Task: Pull every line with "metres" from the data.

Source data:
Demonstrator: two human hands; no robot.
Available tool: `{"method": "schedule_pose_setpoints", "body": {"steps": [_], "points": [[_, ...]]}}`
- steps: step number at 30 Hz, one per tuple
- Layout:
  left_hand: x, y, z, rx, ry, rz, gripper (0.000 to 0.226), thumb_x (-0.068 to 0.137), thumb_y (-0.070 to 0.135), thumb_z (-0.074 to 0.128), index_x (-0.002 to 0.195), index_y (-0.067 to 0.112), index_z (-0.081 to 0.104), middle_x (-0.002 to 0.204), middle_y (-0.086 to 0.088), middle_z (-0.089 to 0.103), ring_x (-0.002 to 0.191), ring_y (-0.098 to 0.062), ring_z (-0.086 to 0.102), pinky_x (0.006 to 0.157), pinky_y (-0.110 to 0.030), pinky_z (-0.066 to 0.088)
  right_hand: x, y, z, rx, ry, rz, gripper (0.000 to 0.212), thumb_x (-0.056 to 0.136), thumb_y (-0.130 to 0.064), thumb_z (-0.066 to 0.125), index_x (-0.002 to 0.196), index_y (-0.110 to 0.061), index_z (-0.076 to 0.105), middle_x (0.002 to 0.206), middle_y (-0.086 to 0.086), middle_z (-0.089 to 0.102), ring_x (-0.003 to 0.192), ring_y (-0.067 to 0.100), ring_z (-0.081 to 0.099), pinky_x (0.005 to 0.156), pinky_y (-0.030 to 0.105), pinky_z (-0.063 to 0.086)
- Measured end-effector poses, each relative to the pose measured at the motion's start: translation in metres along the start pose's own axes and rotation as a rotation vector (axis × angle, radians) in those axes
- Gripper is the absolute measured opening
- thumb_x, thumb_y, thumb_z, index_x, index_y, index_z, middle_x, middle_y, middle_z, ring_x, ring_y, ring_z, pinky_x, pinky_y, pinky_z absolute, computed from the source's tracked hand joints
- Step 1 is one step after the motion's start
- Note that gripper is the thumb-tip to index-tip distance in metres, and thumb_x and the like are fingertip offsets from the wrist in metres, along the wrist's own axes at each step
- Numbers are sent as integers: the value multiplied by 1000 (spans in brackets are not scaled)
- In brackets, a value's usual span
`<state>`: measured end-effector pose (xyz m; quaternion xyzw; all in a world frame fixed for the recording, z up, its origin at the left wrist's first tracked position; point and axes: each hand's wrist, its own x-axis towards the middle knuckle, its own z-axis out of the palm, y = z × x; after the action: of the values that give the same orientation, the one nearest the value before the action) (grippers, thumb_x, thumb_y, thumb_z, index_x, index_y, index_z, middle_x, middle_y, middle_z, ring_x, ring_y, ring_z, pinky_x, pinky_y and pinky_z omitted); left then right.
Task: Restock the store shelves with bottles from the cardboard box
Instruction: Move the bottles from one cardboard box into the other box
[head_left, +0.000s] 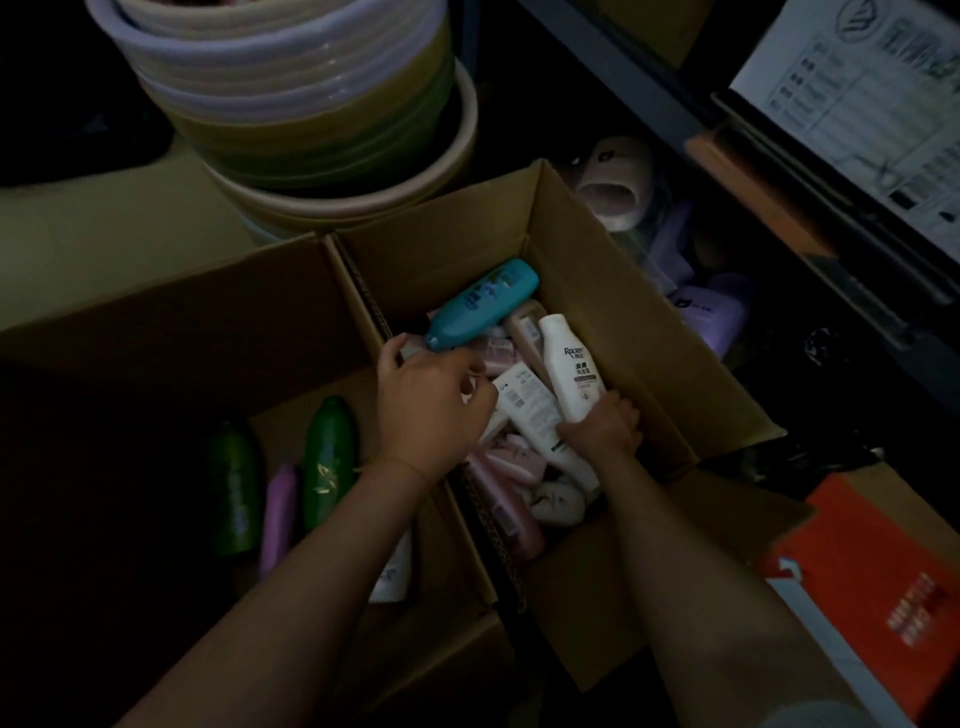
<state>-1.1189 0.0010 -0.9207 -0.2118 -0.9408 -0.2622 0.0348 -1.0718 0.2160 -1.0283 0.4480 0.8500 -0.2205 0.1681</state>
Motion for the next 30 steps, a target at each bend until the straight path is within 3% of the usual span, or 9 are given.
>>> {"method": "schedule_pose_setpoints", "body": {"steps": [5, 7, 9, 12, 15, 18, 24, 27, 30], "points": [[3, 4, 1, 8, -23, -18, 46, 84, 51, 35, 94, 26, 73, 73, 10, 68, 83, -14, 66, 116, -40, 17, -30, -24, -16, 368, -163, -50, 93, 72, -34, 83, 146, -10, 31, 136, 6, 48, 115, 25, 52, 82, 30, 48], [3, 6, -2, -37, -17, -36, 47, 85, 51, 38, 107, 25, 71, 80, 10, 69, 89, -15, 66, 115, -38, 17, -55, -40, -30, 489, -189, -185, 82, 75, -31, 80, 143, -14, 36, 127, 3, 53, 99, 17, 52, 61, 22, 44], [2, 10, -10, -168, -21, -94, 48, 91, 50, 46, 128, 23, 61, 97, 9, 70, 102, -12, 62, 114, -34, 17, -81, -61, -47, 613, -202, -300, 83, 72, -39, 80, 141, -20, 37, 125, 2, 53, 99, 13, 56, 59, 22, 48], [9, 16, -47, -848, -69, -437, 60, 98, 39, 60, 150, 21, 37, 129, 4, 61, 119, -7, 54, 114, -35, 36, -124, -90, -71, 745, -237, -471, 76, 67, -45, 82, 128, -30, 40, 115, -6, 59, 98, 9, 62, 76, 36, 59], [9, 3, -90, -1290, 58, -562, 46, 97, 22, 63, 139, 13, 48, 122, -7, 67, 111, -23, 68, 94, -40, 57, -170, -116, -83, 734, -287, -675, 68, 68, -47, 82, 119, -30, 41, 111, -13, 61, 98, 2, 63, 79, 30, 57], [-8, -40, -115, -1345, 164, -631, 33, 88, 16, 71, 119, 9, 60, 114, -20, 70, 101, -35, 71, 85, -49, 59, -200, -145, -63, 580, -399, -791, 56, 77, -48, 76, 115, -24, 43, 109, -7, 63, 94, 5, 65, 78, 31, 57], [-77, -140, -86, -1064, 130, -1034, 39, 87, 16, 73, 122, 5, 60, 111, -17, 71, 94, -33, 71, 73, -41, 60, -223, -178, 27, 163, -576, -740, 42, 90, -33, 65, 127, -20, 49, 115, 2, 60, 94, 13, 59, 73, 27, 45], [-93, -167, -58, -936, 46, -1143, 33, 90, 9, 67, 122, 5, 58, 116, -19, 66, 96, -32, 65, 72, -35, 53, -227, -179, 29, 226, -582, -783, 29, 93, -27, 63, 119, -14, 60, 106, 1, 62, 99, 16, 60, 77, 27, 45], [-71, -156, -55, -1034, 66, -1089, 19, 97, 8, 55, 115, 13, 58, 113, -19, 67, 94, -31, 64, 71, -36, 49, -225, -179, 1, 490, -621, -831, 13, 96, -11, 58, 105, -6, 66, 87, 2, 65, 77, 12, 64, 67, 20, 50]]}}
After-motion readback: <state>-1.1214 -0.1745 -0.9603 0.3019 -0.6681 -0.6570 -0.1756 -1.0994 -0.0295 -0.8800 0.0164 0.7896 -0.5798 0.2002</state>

Answer section:
- Measured end-effector poses, each relative to the pose measured at the motion's start: translation in metres along the start pose's own axes and rotation as a rotation vector (axis × angle, radians) in those axes
- Note that gripper is the thumb-tip to index-tip distance in metres, and thumb_x and the like are fingertip offsets from the wrist in metres, along the wrist's own axes at each step

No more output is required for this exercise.